*Work instruction:* Look through the entries for the string "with" and copy every line where it shows up.

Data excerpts
BEGIN
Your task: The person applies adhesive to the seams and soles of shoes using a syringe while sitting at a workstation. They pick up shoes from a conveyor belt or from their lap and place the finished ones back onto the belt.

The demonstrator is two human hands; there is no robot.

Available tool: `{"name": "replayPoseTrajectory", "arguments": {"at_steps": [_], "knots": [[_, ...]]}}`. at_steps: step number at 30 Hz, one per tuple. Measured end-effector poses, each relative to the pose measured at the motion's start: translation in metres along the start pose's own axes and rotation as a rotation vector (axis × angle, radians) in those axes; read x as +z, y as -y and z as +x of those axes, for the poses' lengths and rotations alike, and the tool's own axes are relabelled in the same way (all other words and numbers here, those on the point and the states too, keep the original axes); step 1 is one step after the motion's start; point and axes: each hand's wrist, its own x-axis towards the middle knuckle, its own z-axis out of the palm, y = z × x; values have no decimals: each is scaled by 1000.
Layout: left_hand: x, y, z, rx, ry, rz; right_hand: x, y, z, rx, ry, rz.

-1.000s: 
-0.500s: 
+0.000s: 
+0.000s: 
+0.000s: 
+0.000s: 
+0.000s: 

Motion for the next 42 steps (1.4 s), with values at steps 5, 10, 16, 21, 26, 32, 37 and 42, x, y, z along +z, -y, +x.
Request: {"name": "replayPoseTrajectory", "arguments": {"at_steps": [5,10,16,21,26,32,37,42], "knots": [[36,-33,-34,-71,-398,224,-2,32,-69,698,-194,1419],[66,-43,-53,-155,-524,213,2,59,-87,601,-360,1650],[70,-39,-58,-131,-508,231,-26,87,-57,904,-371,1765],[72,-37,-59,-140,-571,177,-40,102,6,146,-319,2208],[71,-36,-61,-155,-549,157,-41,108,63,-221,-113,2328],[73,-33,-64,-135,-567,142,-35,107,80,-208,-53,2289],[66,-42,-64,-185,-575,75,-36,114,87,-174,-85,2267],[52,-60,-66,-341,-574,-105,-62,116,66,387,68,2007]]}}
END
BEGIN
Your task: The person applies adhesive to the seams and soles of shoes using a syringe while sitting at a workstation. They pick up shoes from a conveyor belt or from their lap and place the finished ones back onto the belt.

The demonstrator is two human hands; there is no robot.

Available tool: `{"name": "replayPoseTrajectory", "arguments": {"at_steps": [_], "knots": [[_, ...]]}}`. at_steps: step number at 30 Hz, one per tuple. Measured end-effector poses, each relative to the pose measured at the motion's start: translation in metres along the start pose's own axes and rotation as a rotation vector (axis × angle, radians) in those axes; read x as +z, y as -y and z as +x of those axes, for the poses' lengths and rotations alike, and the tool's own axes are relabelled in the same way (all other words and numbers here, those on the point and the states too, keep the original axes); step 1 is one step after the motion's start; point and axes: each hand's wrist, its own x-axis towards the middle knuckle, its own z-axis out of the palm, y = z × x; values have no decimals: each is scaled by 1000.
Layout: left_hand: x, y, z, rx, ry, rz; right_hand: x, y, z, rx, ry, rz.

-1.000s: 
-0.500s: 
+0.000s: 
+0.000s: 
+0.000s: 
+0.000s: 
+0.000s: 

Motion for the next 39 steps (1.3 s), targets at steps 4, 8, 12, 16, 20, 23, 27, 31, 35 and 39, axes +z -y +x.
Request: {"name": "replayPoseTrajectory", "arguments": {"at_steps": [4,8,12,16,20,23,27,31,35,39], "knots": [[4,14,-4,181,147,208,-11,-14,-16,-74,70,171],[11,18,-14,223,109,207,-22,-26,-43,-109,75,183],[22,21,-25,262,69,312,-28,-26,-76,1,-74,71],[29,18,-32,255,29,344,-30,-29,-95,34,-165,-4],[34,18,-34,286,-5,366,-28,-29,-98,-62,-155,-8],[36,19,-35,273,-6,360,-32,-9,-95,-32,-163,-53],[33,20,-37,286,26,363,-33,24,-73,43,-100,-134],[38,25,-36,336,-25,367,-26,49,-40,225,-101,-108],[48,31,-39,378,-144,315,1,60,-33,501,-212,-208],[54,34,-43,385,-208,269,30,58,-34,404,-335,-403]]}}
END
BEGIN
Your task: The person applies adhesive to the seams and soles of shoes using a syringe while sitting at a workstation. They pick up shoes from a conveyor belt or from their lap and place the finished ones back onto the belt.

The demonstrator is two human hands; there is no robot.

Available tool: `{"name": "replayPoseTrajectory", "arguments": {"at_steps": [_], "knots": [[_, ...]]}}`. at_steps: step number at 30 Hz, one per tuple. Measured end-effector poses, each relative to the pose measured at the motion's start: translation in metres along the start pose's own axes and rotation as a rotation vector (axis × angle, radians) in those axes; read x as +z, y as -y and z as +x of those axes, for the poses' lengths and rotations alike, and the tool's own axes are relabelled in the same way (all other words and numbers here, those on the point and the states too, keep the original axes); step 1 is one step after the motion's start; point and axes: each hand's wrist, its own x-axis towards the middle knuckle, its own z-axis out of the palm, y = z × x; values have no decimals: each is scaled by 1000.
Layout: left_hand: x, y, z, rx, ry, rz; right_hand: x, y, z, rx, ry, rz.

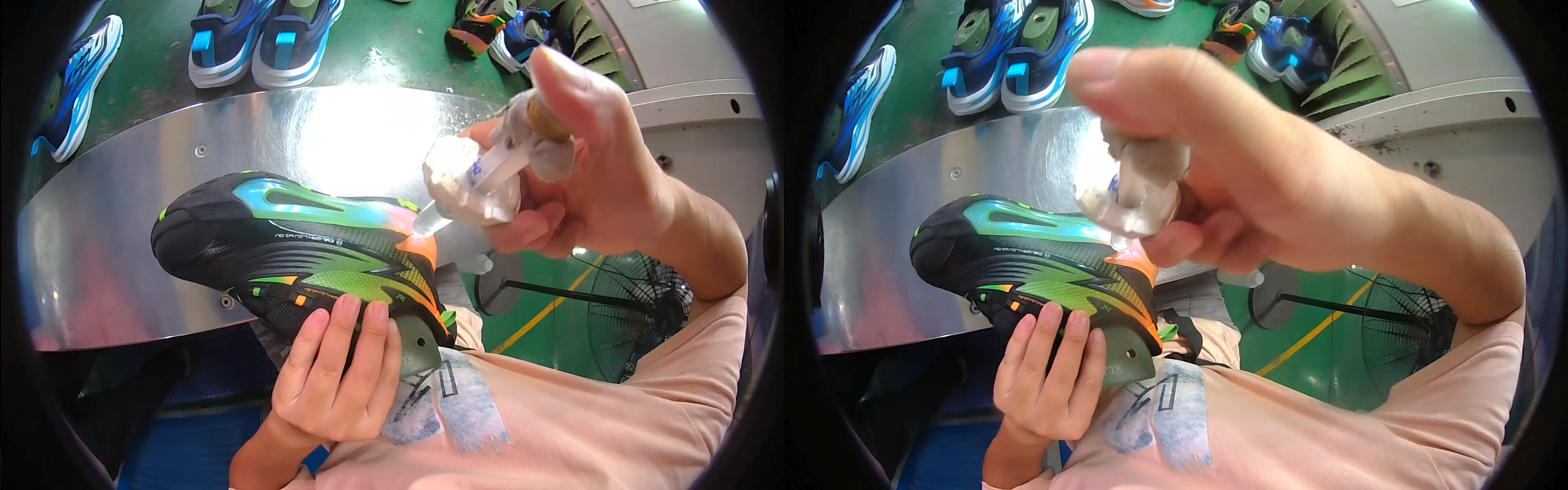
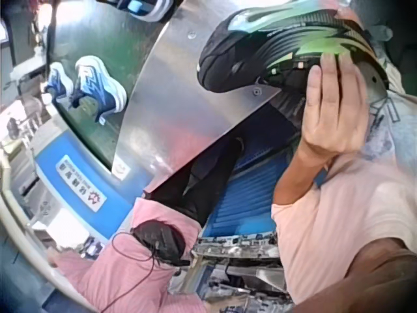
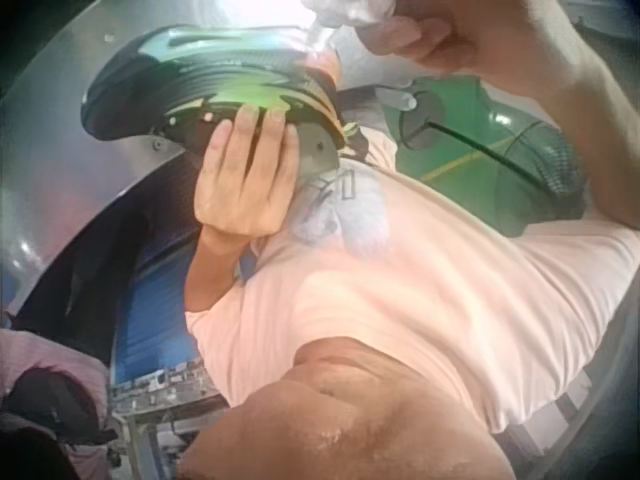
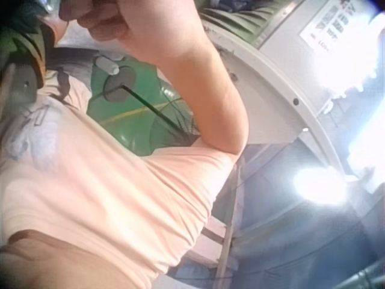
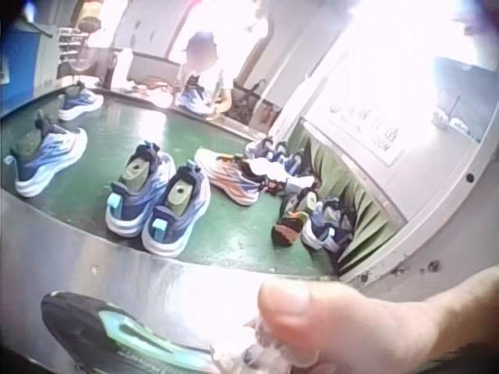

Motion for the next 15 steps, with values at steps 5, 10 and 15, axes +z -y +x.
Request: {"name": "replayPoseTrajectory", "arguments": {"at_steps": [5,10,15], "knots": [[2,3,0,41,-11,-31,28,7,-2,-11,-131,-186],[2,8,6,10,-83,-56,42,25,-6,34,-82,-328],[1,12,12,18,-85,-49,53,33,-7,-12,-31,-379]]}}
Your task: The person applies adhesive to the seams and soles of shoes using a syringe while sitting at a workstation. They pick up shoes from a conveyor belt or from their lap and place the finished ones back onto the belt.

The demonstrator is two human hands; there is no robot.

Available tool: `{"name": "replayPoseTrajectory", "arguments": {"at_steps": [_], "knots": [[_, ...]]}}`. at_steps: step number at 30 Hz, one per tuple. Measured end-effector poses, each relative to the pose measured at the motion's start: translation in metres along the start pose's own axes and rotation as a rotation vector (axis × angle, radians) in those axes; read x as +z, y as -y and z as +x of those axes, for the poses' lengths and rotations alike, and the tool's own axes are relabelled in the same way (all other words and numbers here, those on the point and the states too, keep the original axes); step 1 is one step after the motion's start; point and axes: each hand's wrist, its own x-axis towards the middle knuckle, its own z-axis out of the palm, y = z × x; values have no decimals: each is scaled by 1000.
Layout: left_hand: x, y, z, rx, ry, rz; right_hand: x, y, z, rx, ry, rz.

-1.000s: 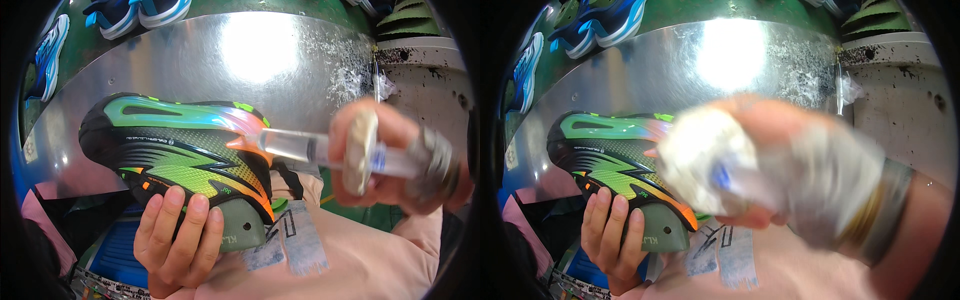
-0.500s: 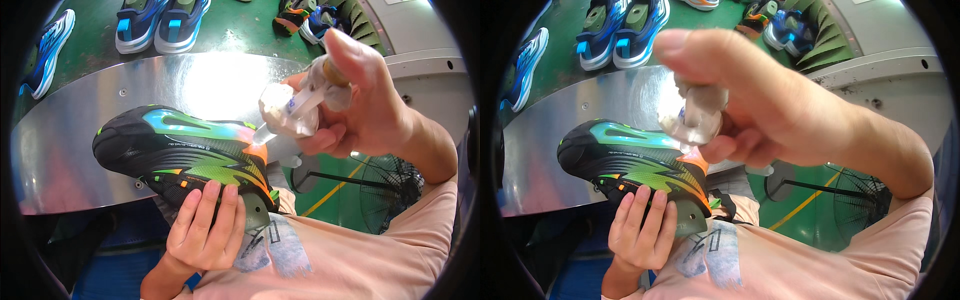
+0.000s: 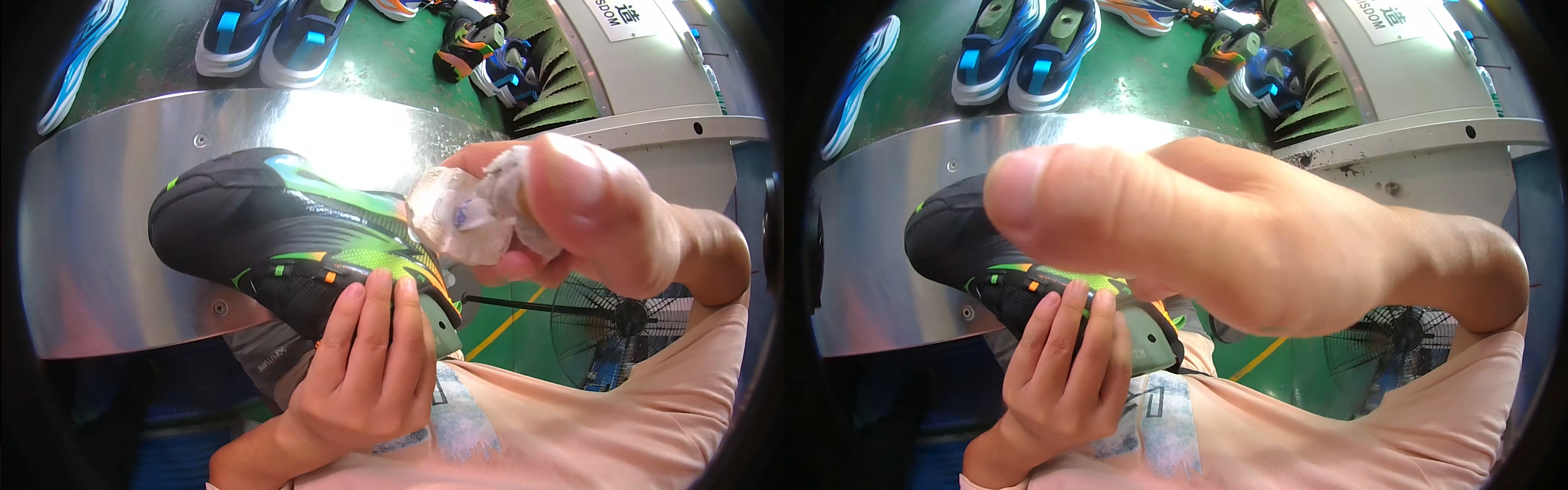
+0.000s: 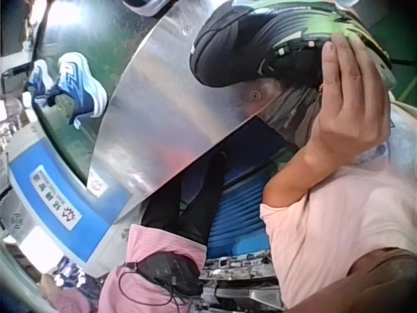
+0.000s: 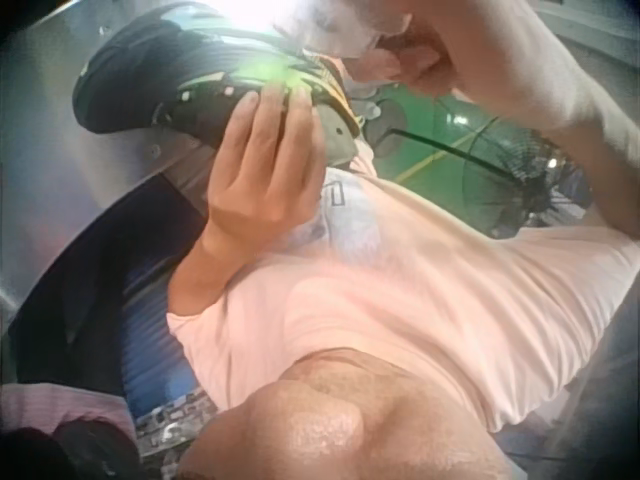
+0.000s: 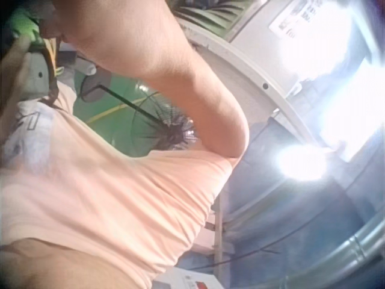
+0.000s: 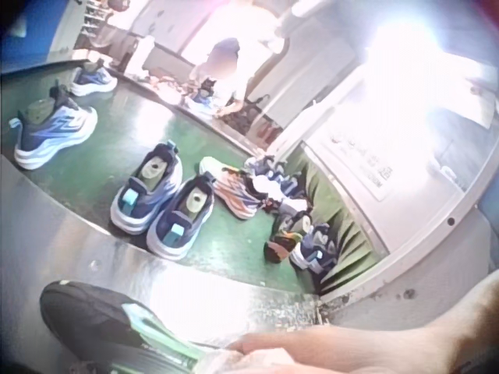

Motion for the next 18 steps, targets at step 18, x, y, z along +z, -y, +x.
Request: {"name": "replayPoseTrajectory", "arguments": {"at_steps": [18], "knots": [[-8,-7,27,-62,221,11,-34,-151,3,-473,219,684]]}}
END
*Solution to the problem:*
Motion for the next 42 steps (1.4 s), with values at steps 5, 10, 16, 21, 26, 32, 37 and 42, x, y, z along +z, -y, +x.
Motion for the next 15 steps, with values at steps 5, 10 and 15, axes +z -y +x.

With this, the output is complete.